Но он вовсе не пытался причинить ей боль. Он оставался все в том же странном, неестественном положении недвижимым, и, если б она не ощущала, как бурно бьется его сердце, она бы подумала, что он заснул.
Действительно, он был похож на сонного; глаза его не размыкались. Казалось, что и голова вот-вот свалится с плеч, — Лилит придержала ему затылок. Это было первое движение, которое она сделала. Неясный звук вырвался у Безымянного, словно он застонал, но тотчас откинул голову, и она увидела преображенное лицо. Все было необычно в этот момент; теплая волна прилила к ее сердцу.
— Ты не боишься меня? — прошептал он.
— Я никого не боюсь, — отозвалась Лилит, слегка задрожав.
Он сказал что-то на своем языке. Она не поняла. А на ее языке такого слова не существовало. Но он твердил его снова и снова, и вид у него был смиренный, как у человека, который не участвовал в общей охоте и вот теперь стоит у костра, тщетно ожидая, что ему бросят остаток.

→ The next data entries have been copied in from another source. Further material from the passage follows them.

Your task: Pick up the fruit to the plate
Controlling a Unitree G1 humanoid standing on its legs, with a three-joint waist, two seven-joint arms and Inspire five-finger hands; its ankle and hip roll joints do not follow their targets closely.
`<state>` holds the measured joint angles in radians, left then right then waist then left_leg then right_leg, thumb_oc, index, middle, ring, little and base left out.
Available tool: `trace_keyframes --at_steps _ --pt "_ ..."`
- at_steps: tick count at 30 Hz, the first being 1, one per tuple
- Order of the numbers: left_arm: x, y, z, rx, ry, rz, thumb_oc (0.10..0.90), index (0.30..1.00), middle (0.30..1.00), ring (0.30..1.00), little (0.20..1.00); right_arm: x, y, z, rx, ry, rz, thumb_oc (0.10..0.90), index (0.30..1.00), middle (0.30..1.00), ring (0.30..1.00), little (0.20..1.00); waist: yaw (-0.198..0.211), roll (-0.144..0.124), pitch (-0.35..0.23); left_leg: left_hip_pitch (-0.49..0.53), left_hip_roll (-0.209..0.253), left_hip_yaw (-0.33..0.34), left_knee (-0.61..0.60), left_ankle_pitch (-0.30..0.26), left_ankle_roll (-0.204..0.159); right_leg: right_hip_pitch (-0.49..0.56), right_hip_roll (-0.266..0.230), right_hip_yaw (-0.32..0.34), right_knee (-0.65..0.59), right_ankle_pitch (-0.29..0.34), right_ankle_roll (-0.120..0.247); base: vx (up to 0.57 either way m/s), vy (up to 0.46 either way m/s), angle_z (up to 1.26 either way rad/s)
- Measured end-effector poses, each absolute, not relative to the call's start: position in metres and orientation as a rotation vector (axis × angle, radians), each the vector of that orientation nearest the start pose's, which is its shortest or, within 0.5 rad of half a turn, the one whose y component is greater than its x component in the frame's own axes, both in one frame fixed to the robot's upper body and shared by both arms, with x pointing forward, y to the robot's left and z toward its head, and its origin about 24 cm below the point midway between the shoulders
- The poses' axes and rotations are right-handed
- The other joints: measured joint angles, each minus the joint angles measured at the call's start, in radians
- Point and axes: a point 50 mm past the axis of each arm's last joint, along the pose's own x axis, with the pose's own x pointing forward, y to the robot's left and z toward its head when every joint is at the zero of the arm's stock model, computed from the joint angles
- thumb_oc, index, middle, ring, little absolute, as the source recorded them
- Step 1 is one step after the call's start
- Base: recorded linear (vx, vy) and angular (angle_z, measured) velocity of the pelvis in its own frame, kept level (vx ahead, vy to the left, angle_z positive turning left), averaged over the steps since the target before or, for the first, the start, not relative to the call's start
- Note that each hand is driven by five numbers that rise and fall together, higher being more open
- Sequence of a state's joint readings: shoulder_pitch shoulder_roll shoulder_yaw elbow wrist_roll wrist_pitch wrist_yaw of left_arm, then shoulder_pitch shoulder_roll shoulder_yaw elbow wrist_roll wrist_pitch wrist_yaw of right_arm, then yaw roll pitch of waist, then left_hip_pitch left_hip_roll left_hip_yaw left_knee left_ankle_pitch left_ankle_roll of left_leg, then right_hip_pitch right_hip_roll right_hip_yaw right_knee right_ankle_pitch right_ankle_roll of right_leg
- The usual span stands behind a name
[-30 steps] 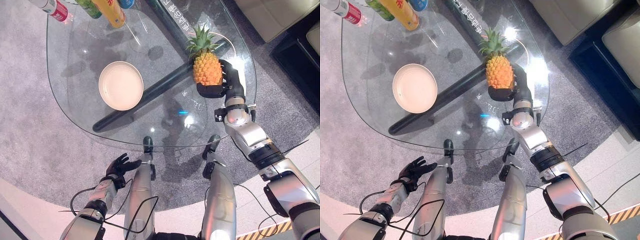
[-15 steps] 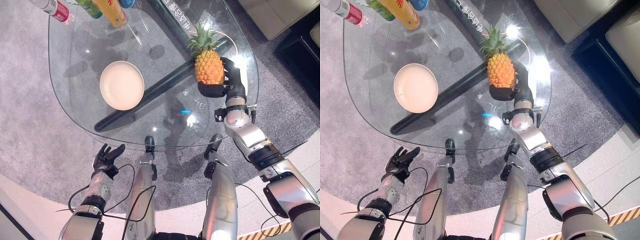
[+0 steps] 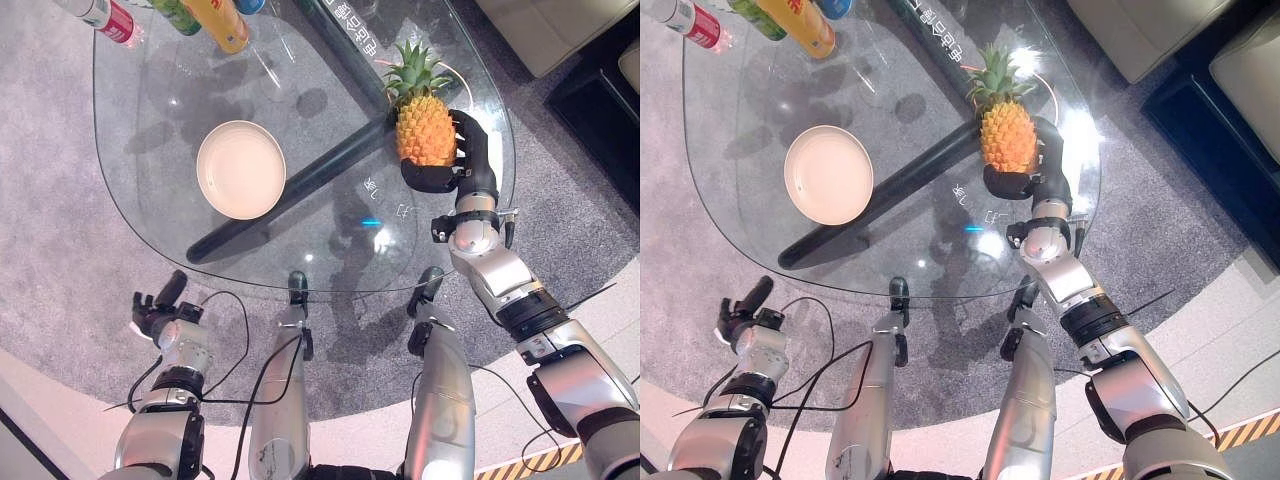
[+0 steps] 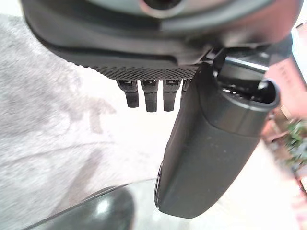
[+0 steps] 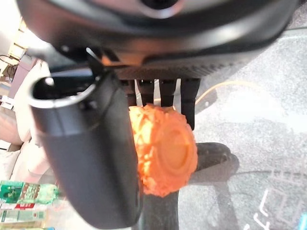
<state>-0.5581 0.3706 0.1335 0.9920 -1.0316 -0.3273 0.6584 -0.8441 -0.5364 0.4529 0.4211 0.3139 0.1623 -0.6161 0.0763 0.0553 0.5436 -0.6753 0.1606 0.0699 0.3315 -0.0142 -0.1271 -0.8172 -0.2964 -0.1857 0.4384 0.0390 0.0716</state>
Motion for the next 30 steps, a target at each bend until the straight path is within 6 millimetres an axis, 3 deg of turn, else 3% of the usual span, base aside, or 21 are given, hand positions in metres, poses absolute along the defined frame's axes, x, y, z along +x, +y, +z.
trace_keyframes --at_steps 11,16,23,30 --pt "0.307 0.310 0.051 -0.728 -0.015 1.282 0.800 0.900 0.900 0.900 0.900 0.376 -0.172 0.191 -0.394 -0.269 -0.340 0.100 0.300 0.300 0.300 0.200 0.001 0.000 0.000 -0.009 0.002 0.001 0.000 0.000 0.000 -0.009 0.002 0.000 -0.001 0.000 0.000 0.00 0.000 0.00" --pt "0.313 0.306 0.084 -0.654 -0.189 1.254 0.800 0.900 0.900 0.900 0.900 0.376 -0.171 0.191 -0.401 -0.276 -0.342 0.100 0.300 0.300 0.300 0.200 0.002 0.000 0.000 -0.011 0.006 0.000 0.000 0.000 0.000 -0.010 0.006 -0.001 -0.002 0.000 0.000 0.00 -0.035 -0.01" --pt "0.331 0.292 0.153 -0.527 -0.456 1.091 0.800 0.900 0.900 0.900 0.900 0.367 -0.171 0.201 -0.450 -0.385 -0.354 0.100 0.300 0.300 0.300 0.200 -0.001 -0.001 0.001 -0.026 0.008 -0.003 0.001 0.000 0.000 -0.019 0.010 -0.004 -0.003 0.000 -0.001 0.00 -0.017 0.00" --pt "0.339 0.271 0.188 -0.508 -0.582 0.934 0.800 0.900 0.900 0.900 0.900 0.365 -0.168 0.209 -0.523 -0.475 -0.355 0.100 0.300 0.300 0.300 0.200 -0.013 -0.003 0.001 -0.026 0.009 -0.003 0.002 0.000 0.000 -0.019 0.011 -0.004 -0.003 0.000 -0.001 0.00 0.000 0.00"
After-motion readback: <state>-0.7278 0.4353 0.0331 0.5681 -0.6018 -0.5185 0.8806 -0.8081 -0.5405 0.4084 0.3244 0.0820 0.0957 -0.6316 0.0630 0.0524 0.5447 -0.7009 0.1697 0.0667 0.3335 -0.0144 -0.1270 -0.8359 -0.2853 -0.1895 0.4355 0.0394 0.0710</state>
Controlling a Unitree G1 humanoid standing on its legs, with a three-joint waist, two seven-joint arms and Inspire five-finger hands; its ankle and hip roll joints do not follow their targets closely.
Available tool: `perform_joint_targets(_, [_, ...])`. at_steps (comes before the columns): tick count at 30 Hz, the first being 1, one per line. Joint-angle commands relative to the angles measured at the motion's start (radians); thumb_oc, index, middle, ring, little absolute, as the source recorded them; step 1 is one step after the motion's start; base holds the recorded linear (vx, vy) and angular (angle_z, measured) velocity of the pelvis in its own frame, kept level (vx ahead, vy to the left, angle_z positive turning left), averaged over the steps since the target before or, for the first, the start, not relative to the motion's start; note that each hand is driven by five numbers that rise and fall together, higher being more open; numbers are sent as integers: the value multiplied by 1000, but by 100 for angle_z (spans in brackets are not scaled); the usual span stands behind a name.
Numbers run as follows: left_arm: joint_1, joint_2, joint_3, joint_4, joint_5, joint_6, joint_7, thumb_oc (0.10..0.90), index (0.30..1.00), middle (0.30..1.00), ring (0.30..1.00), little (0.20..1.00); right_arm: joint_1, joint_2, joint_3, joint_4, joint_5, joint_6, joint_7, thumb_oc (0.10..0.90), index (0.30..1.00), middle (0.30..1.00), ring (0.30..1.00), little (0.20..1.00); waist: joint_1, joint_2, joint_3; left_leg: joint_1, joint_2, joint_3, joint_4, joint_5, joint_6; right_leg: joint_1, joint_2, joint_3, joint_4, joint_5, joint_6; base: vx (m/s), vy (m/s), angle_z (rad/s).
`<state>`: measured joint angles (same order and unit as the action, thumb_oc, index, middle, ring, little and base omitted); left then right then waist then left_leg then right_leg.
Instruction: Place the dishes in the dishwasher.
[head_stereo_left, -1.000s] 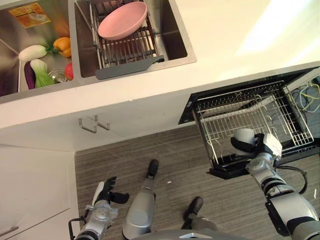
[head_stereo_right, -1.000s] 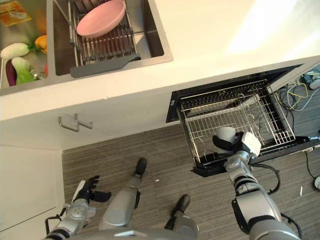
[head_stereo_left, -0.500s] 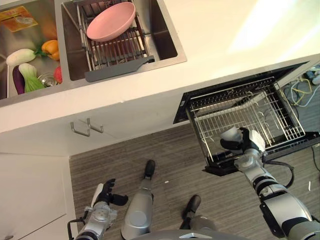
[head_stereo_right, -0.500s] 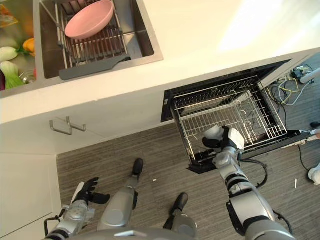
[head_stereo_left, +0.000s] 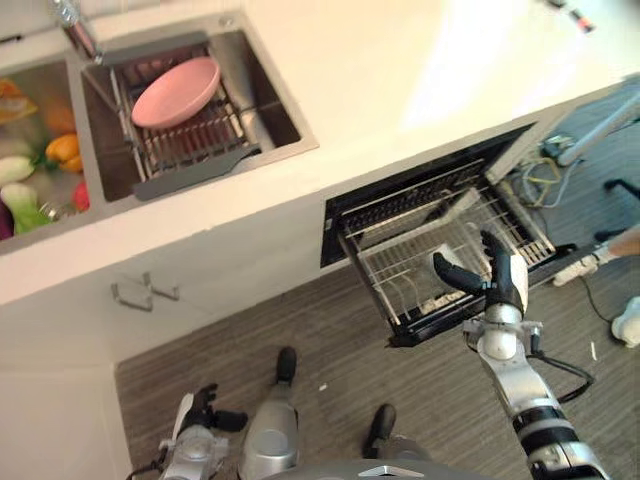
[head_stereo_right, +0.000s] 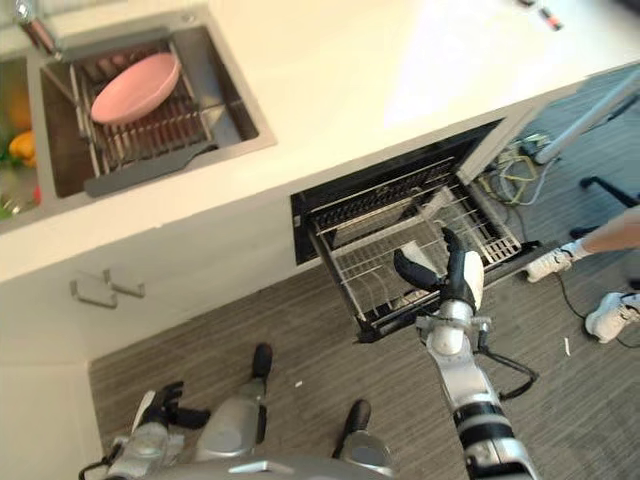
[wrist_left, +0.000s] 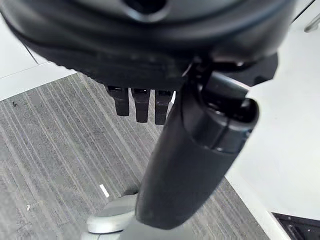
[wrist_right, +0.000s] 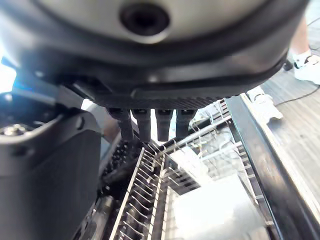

В племени был суровый закон: кто не охотится, тот не получает доли. И все-таки однажды Лилит утаила кусок дымного мяса на кости для такого отверженного. Но его взгляд, похожий на взгляд загнанного зверя, внезапно изменился: он выхватил кость из ее рук и, торжествуя, отбежал в сторону. На Лилит он больше не взглянул: благодарность была неведома людям Та бунды.
Но у лаолитянина выражение лица оставалось добрым и доверчивым. Он продолжал смотреть на нее с ожиданием.
Как вдруг схватился рукой за грудь. Его лицо почернело, щеки сразу впали. Он странно дергался, задыхался, в то же время ладонью зажимая себе нос и рот, будто сам хотел помешать дыханию. На ее глазах он клонился набок, словно засыхающая от сильного жара трава. Это было похоже на порчу. Лилит ведь не могла знать, что просто кончилось действие фермента, благодаря которому лаолитяне безвредно дышали земной атмосферой, не надевая скафандра.
Грань живого и мертвого всегда чудовищна для человека! Сознание того, что двигающееся, теплое, подобное тебе самому превращается на глазах в холодное и неподвижное, невыносимо на любых ступенях развития.
Лилит сначала испугалась, потом ее внезапно кольнула жалость. Коротко вскрикнув, она подняла Безымянного на руки. Огромные глаза закатывались, губы совсем обуглились. Она неслась прыжками» унося его на спине, как самка — раненого детеныша.
Большое яйцо было недалеко. Лилит втолкнула Безымянного внутрь, вскарабкалась сама и захлопнула крышку.
Но яйцо оставалось неподвижным и не гудело изнутри, передавая дрожание всему телу, как бывало каждый раз, когда она входила в него вслед за Безымянным. Однако крышка закрылась плотно и несколько раз повернулась сама. Тотчас зажегся свет — слабый, сероватый, — и явно что-то начало происходить с воздухом: лаолитянин задышал ровней, чернота стала сползать с его кожи. Но глаза все еще были бессмысленно приоткрыты. А Лилит, напротив, ощутила в горле едкую сухость. Она дышала все чаще и чаще, будто выброшенная на песок рыба. Желтые и лиловые круги поплыли перед ее глазами.